What Statistics To Learn For Data Science

Author:Murphy | View: 24603 | Time: 2025-03-22 22:13:11

Let's be honest, maths, especially statistics, can be quite scary.

In one of my previous posts, I discussed the mathematics you need to become a high-caliber data scientist. In a nutshell, you need to know three key areas: Linear Algebra, Calculus, and Statistics.

Now, statistics is the most useful and important to grasp fully. Statistics is the backbone of many Data Science principles, you will use it every single day and even machine learning came from statistical learning theory.

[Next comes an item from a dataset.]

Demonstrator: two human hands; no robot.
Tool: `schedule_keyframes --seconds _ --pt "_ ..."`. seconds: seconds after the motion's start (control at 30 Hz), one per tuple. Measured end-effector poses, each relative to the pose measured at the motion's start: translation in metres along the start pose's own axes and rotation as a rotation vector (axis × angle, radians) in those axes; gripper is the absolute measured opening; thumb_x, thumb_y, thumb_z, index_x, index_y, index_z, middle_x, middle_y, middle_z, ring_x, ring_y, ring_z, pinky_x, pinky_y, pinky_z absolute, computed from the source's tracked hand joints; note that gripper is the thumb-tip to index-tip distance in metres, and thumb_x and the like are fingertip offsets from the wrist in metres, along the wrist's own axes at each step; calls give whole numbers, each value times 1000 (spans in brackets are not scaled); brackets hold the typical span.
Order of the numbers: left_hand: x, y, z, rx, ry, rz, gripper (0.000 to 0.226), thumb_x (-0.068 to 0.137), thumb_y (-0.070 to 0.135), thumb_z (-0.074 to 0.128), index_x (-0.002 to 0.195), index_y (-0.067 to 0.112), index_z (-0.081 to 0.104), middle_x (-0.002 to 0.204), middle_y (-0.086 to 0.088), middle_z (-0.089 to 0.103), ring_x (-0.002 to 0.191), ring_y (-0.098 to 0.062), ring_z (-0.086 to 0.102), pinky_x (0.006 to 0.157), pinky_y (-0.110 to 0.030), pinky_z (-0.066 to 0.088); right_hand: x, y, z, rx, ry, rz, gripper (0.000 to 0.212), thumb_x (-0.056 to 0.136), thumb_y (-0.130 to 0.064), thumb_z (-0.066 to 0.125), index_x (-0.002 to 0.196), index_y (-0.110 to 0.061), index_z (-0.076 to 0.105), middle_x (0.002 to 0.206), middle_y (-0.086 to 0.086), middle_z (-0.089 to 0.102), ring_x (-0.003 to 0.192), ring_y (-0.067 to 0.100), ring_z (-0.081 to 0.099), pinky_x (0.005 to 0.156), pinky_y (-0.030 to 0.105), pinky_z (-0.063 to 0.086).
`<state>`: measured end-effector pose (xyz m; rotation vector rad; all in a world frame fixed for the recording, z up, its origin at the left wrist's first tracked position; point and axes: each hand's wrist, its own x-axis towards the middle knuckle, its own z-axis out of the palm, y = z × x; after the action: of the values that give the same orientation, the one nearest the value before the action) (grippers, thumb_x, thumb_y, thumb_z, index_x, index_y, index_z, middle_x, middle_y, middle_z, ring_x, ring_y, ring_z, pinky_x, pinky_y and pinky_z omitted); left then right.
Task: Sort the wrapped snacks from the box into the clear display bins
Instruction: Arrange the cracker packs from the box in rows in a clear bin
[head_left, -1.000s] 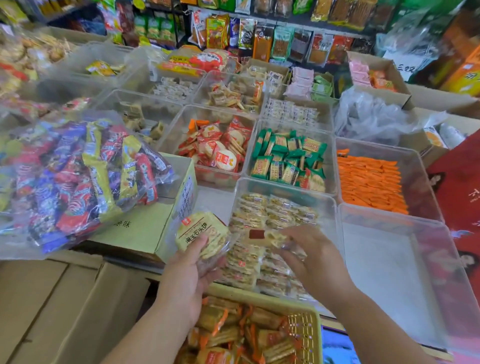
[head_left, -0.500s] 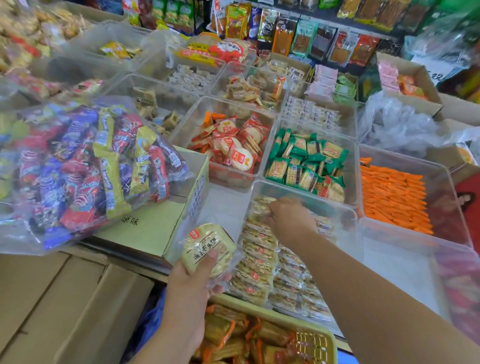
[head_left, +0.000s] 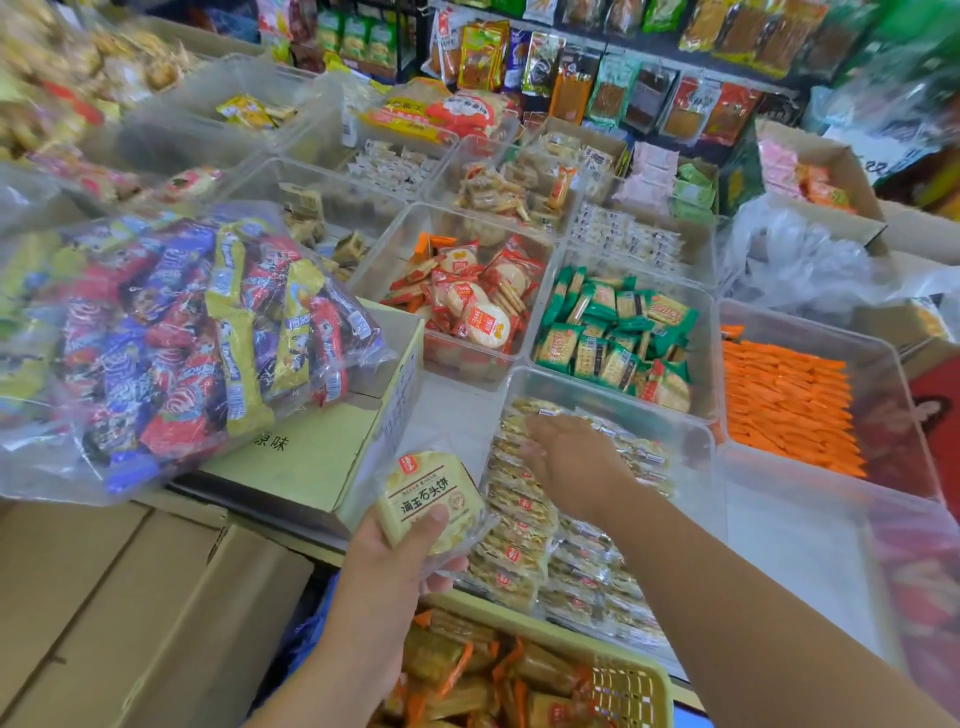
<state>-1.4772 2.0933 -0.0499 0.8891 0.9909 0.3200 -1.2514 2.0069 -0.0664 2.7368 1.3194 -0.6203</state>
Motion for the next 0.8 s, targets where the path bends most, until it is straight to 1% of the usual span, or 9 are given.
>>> schedule_keyframes --seconds 0.17,0.3,0.37,0.43,0.5,0.57,0.67,0.73,0.8 --pt "1 3 -1 125 -13 28 21 93 21 73 112 29 66 99 -1 79 82 -31 78 65 -39 54 -57 -20 -6 339 284 -147 45 106 -44 40 148 -29 46 149 -7 49 139 15 39 113 33 33" --pt "-8 3 8 498 -5 365 30 93 27 71 100 55 61 94 16 74 79 -9 72 65 -26 52 -114 -41 -6 874 318 -86 37 95 -68 41 124 -52 58 121 -24 64 111 -4 60 85 15 52" --pt "-14 1 14 724 -69 620 38 90 20 71 106 52 60 98 18 68 88 -5 65 70 -16 50 -134 -50 -5 1294 190 0 42 84 -80 47 115 -58 64 115 -19 70 106 4 67 80 27 60" --pt "-18 -4 22 913 -152 849 51 77 8 70 116 40 63 113 21 59 105 -6 59 87 -19 47 -144 -50 -3 1647 64 63 51 82 -77 53 117 -44 71 118 -3 73 110 19 69 84 44 61" --pt "-17 -8 28 1036 -214 992 63 65 3 73 124 25 67 125 8 56 112 -17 57 94 -30 46 -147 -43 -3 1827 14 118 52 89 -68 55 118 -29 73 121 10 72 113 30 68 88 54 58" --pt "-15 -11 31 1138 -283 1075 72 63 1 80 128 27 64 132 1 53 112 -24 56 92 -36 49 -144 -32 -5 1890 24 231 41 97 -50 60 118 -17 73 118 17 72 108 36 70 81 51 60" --pt "-3 -16 32 1205 -315 986 74 77 34 81 140 43 45 148 9 38 130 -19 46 102 -38 47 -134 -16 -2 1824 146 390 24 100 -25 62 109 -7 73 108 17 75 92 34 75 70 46 62" --pt "10 -20 29 1274 -240 747 90 79 61 75 152 46 24 160 11 24 145 -15 28 116 -39 35 -123 -6 -4 1683 265 462 17 101 -23 60 105 -11 72 100 12 75 84 26 76 65 43 63" --pt "24 -24 21 1356 -200 483 113 74 78 68 160 39 5 167 6 18 151 -18 21 120 -38 28 -108 4 -12 1526 353 473 13 102 -25 58 102 -16 68 100 13 72 85 29 74 65 41 63"
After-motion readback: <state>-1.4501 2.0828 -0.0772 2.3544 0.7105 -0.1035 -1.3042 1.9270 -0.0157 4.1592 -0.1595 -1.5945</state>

I want to dedicate a whole post with a detailed roadmap of the statistics knowledge you should have as a data scientist and resources to learn all these things.

Obviously, statistics is a massive field, and you can't learn everything about it, especially with all the active research going on. However, if you have a solid working knowledge of the topics I will go over in this article, then you are in a very strong position.

If you want a full view of the field, this Wikipedia article summarises the whole statistics landscape.

Summary Statistics

Wikipedia defines a statistic as

"A statistic (singular) or sample statistic is any quantity computed from values in a sample which is considered for a statistical purpose."

In other words, a statistic summarises information about some given data, sample or population. So, the first thing a buddying data scientist should know is the different summary statistics to describe the data.

Summary statistics generally measure four things: location, spread, shape, and dependence. Below is a list of the key ones you should know:

Mean, Mode, and Median.
Variance, Standard Deviation, and Coefficient of Variation.
Skewness and Kurtosis.
Percentiles, Quartiles and Interquartile Range.
Spearman's and Pearson's Correlation Coefficient.

Most of the things above are taught at junior or middle school in most countries, so you are probably familiar with them already! If not, don't worry, they won't take much time to learn and understand.

Visualisations

Data scientists must be able to visually present their data and findings. Therefore, you should be aware of all the different types of plots to know the best way to present your results to stakeholders and colleagues.

The key ones to know are:

Bar Chart
Line Graph
Pie Chart
Scatter Plot
Violin Plots
Histogram
Frequency Diagrams
Box and Whisker Plot
Heat-maps and Contours

You can do more fancy things with these in combination, like stacked bar charts, but once you know the basics, these are straightforward to produce.

It will also be useful to learn how to produce these plots in Python using packages like Plotly and Matplotlib.

Probability Distributions

When people think of statistics, they will probably think of distributions. Probability distributions help us describe statistical events and understand the frequency and probability of specific outcomes from these events.

Their primary critical use in data science is to help us understand the type of relationship between our target variable and its dependent variables (commonly known as features). This ensures we choose the most suitable model for the task to maximize performance.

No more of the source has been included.